For reasons that are hard to articulate I find this pretty disturbing:
If a new kind of pork makes it to the dinner table, healthy eaters worried about fat and heart disease might finally be free to, well, pig out.
Scientists using genetic engineering techniques have produced pigs rich in omega-3 fatty acids – a kind of healthy fat abundant in fish but not naturally found in meat.
The omega-3 fatty acids are believed to offer some protection against heart attacks, and federal nutrition guidelines recommend that adults include them in their daily diets.
[…]
The team of scientists from Harvard, the University of Missouri and the University of Pittsburgh used a gene from an earthworm, which naturally produces omega-3 fatty acids, to genetically modify their pigs.
The researchers began by harvesting more than 1,600 eggs from female pigs. They removed the genetic material from the eggs and replaced it with new DNA that had the earthworm gene inserted.
The manipulated embryos were then implanted into 14 surrogate mothers. A total of 10 male piglets were born.
DNA analysis of the piglets showed that six had the earthworm gene, according to the study published online yesterday in the journal Nature Biotechnology.
Kang said the cloned pigs produced one-fifth the amount of omega-3 fatty acids found in salmon, considered the best source of the healthy fat. But he said successive generations bred the old-fashioned way would likely produce higher amounts of omega-3.

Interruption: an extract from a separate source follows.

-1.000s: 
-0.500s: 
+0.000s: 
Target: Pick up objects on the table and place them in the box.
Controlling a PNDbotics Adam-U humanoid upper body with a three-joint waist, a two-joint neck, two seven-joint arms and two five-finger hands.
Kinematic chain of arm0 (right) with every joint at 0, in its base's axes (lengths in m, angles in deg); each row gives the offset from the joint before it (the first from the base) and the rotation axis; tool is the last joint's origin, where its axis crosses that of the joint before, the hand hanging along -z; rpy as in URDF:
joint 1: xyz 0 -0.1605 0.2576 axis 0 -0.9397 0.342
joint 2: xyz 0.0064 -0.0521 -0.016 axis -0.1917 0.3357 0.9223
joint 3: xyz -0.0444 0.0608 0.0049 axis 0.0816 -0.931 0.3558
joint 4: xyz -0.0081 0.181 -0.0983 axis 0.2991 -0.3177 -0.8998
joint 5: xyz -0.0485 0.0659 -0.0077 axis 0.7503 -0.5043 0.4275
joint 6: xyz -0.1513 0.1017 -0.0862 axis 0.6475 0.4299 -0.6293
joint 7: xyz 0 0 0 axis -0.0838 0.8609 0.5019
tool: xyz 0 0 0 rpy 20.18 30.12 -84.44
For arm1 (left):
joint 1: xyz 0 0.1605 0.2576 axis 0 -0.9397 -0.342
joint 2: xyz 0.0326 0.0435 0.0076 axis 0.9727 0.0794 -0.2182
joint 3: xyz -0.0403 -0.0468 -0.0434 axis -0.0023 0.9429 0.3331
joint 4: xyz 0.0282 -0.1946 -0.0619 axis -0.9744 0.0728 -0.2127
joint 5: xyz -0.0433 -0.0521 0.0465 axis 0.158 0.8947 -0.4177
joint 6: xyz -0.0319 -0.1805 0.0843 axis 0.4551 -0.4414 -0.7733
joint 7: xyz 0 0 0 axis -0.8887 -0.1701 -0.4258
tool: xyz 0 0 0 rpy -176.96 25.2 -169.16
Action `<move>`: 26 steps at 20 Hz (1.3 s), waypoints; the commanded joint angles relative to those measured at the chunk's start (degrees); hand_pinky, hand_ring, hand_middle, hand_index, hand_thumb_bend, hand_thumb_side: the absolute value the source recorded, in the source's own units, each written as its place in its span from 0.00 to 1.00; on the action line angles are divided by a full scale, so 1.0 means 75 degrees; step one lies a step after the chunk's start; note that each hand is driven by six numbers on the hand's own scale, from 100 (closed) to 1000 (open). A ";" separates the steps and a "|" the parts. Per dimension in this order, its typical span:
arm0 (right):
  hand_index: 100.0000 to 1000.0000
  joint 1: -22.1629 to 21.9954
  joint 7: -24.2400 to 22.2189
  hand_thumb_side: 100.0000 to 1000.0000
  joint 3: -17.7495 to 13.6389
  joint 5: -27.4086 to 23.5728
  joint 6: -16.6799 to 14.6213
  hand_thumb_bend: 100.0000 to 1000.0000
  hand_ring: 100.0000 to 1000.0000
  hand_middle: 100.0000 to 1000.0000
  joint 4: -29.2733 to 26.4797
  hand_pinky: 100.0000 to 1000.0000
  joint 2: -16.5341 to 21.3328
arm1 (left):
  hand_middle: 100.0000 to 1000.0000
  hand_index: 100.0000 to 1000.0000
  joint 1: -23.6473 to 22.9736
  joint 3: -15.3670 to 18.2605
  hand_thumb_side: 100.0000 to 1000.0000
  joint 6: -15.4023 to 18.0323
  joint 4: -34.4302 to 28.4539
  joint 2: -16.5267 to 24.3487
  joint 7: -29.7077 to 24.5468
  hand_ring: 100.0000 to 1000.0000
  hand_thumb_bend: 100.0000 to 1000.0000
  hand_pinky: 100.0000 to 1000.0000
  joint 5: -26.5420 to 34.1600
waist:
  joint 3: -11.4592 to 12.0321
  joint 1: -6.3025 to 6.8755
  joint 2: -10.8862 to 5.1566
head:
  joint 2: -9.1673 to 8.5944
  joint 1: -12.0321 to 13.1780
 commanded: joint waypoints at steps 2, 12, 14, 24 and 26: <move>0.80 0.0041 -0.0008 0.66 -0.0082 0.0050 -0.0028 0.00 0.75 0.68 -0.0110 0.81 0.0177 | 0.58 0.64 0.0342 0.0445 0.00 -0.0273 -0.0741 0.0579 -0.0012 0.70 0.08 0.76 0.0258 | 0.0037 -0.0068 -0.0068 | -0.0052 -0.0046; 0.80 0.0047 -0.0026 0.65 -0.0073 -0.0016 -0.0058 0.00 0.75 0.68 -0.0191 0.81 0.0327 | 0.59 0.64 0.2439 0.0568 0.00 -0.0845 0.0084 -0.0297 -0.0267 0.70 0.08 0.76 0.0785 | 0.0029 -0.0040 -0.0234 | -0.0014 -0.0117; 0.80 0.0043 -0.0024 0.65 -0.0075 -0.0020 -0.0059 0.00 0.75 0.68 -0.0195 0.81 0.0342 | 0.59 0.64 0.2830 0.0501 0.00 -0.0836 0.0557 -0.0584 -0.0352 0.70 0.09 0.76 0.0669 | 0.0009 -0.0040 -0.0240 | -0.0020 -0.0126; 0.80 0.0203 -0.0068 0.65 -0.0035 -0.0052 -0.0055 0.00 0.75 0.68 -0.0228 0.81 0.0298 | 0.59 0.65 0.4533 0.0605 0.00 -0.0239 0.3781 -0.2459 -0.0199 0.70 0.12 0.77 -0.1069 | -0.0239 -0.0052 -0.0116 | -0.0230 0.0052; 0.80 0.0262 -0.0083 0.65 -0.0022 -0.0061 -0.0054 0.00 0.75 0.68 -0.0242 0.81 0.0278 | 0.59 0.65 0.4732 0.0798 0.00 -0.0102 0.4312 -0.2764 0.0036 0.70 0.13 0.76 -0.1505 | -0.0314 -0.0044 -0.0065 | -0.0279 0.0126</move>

I realize that there is no eternal piggy nature that can’t be modified by human intervention. After all, the domesticated pig as we know it is lagely a product of selective breeding.
Still, there’s something about genetically splicing a pig and an earthworm that gives me the heebie jeebies. Maybe it’s that it seems to be another manifestation of our completely utilitarian attitude toward animals; of not treating them as beings with their own kind of integrity, but simply as commodities that can be modified and used by us at will.
If nothing else, couldn’t the research money be better used for other purposes? Eat some fish, people!